Somewhere in Alaska are the remnants of more than 2,000 boarding home students who have never said a word about their experiences. The fabric is still torn. I myself was abused in Shaktoolik Day School by a BIA teacher bent on something so terroristic that I still can’t understand the inhumanity.

I was almost killed at the age of 6 for speaking Inupiat. And the teacher was making an example of me by violently washing my mouth out with a bar of Fels-Naptha soap.

One thing I cannot yet forget is the 12-year-old girl in my classroom who sobbed as she was ordered to explain in English that I was being punished because I spoke my God-given language in class.

I can’t remember the girl’s name. She cried so hard that day.

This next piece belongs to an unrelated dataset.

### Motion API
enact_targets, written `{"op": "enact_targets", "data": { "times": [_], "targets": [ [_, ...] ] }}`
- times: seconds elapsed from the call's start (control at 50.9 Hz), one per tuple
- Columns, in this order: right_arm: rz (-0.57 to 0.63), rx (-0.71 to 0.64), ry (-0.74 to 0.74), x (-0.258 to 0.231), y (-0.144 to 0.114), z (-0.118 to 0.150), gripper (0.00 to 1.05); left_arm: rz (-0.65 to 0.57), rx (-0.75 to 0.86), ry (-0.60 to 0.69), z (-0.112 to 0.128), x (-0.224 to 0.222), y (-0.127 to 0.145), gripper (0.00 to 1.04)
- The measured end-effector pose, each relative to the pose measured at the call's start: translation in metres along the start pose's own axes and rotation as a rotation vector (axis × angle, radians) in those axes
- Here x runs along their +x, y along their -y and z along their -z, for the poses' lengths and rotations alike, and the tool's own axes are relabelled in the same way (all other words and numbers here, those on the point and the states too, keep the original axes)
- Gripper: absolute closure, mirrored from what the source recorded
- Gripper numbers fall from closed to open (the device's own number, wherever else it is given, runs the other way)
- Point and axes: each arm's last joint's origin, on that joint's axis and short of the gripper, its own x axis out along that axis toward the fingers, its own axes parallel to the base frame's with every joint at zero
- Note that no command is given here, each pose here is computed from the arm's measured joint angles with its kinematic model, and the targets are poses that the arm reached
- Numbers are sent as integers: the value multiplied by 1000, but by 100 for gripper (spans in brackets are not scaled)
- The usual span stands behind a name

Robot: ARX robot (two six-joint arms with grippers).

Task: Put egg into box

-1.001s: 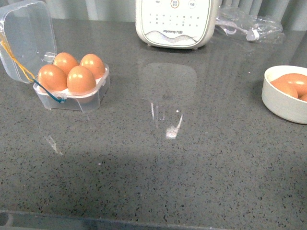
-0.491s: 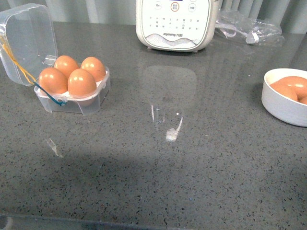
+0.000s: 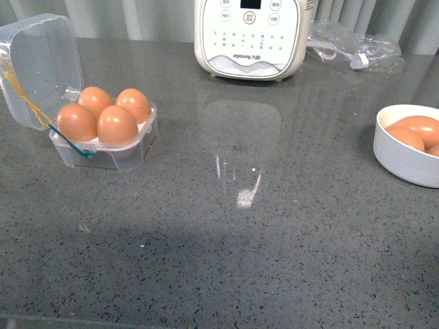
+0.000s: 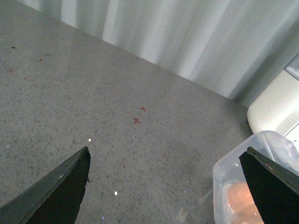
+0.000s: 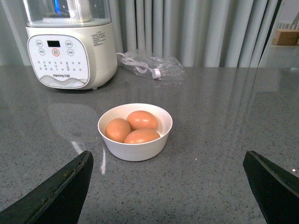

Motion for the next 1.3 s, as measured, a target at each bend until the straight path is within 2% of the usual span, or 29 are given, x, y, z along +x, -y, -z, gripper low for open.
{"op": "enact_targets", "data": {
  "times": [0.216,0.393,0.569,0.609,0.687,0.785,0.864,0.982,1.099,1.139,1.197,1.296],
  "targets": [
    [0,0,0,0,0,0,7,-34,119,-78,16,44,5,7],
    [0,0,0,0,0,0,7,0,184,-135,22,63,20,7],
    [0,0,0,0,0,0,7,186,211,-227,31,63,48,7],
    [0,0,0,0,0,0,7,229,200,-230,29,60,54,7],
    [0,0,0,0,0,0,7,227,170,-222,22,57,56,7],
    [0,0,0,0,0,0,7,174,79,-225,7,48,44,7],
    [0,0,0,0,0,0,7,136,-14,-261,-1,23,30,7],
    [-2,0,0,0,0,0,7,149,-49,-210,-17,4,31,7],
    [1,0,0,0,0,0,7,145,-53,-222,-14,5,31,7],
    [0,0,0,0,0,0,7,135,4,-168,-12,4,31,13],
    [0,0,0,0,0,0,7,132,132,-65,-7,-6,29,27],
    [0,0,0,0,0,0,7,150,238,-41,2,-25,29,48]
  ]
}}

Our parents did nothing. Not a word was said. And neither did anyone from the village. Nothing was done. Why?

At that time the word of a white man was absolute law.

When the teacher was done washing my mouth out, he dropped me on the hardwood floor. I landed on my hands and knees with the bar of soap still in my mouth.

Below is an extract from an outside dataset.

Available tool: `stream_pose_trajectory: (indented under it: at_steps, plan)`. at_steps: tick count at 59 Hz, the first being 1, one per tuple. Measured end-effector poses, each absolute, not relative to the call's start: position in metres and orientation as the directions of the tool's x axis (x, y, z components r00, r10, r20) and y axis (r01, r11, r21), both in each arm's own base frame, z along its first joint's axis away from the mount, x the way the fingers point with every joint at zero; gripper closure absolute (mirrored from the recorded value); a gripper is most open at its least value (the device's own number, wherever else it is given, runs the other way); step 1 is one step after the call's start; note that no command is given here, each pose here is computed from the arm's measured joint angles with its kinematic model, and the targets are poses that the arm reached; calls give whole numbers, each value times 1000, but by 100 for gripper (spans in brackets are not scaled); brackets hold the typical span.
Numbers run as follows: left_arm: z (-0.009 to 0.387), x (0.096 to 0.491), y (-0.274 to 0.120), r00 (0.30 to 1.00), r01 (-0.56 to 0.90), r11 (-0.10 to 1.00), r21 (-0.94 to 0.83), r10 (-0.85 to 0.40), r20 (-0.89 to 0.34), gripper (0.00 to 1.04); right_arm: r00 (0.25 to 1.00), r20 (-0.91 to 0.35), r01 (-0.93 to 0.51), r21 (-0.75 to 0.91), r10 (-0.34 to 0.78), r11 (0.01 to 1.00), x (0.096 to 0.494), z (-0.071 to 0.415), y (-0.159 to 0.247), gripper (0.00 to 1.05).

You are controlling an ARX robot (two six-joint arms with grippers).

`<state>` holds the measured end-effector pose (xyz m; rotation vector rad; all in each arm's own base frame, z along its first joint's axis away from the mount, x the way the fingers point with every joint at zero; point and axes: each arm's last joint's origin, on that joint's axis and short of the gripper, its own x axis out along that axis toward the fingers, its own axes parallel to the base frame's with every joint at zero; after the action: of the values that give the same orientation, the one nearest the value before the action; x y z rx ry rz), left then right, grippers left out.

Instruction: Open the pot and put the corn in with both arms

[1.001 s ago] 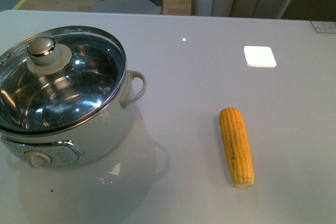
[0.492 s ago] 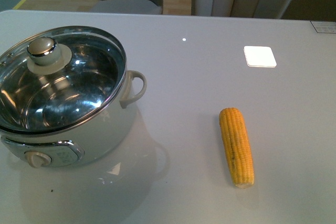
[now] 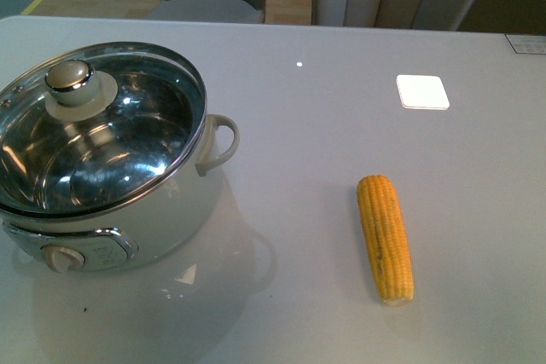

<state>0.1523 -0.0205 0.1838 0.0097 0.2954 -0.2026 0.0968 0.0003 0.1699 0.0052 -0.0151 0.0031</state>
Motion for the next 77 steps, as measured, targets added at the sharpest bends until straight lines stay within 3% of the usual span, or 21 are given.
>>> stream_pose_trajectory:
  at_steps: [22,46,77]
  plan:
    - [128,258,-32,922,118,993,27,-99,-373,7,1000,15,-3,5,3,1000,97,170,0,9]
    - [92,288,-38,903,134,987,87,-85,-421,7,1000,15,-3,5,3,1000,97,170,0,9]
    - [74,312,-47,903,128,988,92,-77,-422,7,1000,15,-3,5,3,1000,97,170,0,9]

I was choking, but I knew I had to live. I fought to live. I fought hard to catch a breath. Finally, the bar of soap popped out along with a mouth full of bubbles.

That violence has never been forgotten by me. It will never leave my presence. At 81 years of age, I still take a medication for post-traumatic stress disorder once a day.

I am not the only one in my family who was victimized by federal and church policies that have caused eternal harm.

One day in July, a hot summer afternoon, I met a Tlingit man I had known for years, sitting on a bench at the former Sears Mall in Anchorage. There he told me an incredible story I never knew about.

He spoke of how he came to know my parents. He said the captain of the Alaska Bureau of Indian Affairs supply ship had dropped off four little Inupiat children on the Hoonah beach on its voyage back to Seattle sometime in the 1920s.

“They were all alone, just standing on the beach, four little ones about 4, 5, 6 years old. We saw them from our house and went down and took them home with us.”

He allowed me to know how his father and mother raised them from then on as their own.

The four were my dad’s siblings: Ann, George, Edward, and Axel Jackson. The captain said he put them on his ship in Nome, Alaska, to see if he could find them a home and family on his way south to Seattle. The captain also said he stopped at every village and town along the way. No one volunteered.

Alaska was in the midst of the Spanish flu epidemic at the time and people were dying by the thousands. Tuberculosis was also rampant. A report from that time told of people dying in every village, with at least 10 a day in the Nome area gold fields where my father’s dad, Erick Jackson, worked as a mining engineer.

Jackson was from Finland, and was one of many who trekked across the Chilkoot Pass on his way north to the Nome gold mines.

The Spanish flu and TB took many lives, with some villages entirely wiped out. The Tetpon family of Shaktoolik later adopted my father Eric Jackson Tetpon Sr. when he was 2 years old.

The other four were left in Hoonah.

Hoonah is located in Southeast Alaska and was the last stop on the supply ship’s voyage back to the Pacific Northwest. The four grew up as family members of the Mercer family in Hoonah and later, Anne, George, Edward and Axel were sent to Chemawa Indian School in Salem, Oregon.

Three of the four did well and survived the hell they experienced at Chemawa Indian School. Axel Jackson did not make it. The word is that Axel was so badly abused at the school that he was admitted to the Morningside Hospital, a psychiatric facility in Portland.

My father said he never spoke another word for about 30 years. Axel passed away there.